§ **Task details**: Everything from the line holding "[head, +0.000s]" through the last line below must be repeated exactly, and nothing else.

§ **Supplied information**:
──────────
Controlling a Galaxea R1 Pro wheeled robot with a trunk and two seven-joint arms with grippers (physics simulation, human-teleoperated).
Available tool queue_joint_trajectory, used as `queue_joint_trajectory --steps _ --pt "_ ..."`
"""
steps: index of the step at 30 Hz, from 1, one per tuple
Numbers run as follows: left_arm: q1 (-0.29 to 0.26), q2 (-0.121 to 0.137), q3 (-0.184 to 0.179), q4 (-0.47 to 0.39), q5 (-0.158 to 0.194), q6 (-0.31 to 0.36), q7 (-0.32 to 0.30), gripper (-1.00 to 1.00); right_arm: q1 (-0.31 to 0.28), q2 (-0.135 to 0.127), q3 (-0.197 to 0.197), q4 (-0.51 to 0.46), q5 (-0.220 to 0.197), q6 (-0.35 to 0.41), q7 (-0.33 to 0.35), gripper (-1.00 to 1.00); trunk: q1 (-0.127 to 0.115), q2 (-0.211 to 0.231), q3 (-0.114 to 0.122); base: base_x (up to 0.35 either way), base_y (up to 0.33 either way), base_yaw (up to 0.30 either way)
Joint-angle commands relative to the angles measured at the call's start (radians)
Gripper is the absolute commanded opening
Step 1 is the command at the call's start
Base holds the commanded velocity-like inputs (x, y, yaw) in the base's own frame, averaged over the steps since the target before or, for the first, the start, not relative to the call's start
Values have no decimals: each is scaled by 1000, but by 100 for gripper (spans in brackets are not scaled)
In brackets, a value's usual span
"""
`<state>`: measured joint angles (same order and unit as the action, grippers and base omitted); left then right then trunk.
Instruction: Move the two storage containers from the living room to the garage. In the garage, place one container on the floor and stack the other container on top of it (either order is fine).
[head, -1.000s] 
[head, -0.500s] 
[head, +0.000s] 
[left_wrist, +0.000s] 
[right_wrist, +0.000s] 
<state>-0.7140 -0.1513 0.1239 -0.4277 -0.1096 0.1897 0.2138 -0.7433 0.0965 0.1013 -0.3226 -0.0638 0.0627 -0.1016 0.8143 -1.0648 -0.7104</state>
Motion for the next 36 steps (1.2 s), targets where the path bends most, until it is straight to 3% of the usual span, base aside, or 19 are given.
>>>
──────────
§ **Task response**:
[head, +0.000s] 
[left_wrist, +0.000s] 
[right_wrist, +0.000s] 
<state>-0.7140 -0.1513 0.1239 -0.4277 -0.1096 0.1897 0.2138 -0.7433 0.0965 0.1013 -0.3226 -0.0638 0.0627 -0.1016 0.8143 -1.0648 -0.7104</state>
Motion for the next 36 steps (1.2 s), targets where the path bends most, until it is straight to 3% of the usual span, base aside, or 19 are given.
>>>

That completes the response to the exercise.